[Source material]:

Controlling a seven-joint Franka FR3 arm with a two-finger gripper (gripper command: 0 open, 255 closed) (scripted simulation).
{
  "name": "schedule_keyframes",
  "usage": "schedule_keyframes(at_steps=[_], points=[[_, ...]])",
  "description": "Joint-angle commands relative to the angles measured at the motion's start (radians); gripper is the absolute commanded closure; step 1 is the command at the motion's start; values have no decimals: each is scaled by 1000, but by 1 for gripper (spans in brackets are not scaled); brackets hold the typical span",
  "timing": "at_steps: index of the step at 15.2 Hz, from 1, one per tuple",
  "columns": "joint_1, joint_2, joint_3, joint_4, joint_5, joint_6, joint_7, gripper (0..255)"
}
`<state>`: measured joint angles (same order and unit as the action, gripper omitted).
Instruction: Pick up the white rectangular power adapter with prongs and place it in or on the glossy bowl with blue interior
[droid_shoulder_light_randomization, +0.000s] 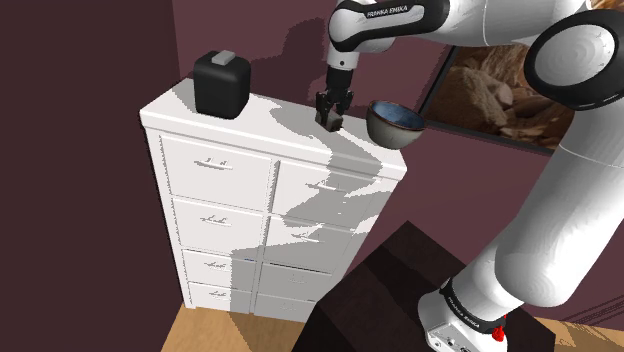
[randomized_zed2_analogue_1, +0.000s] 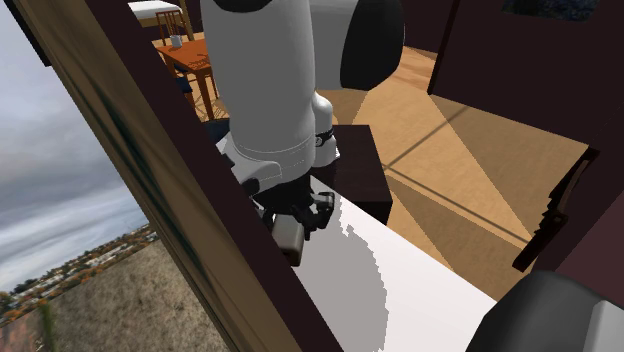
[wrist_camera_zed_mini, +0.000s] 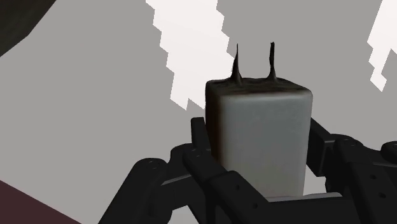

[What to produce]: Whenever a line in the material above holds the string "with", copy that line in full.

[Solution]:
Controlling a seven-joint Franka FR3 arm with a two-finger gripper (gripper command: 0 open, 255 closed) (scripted simulation).
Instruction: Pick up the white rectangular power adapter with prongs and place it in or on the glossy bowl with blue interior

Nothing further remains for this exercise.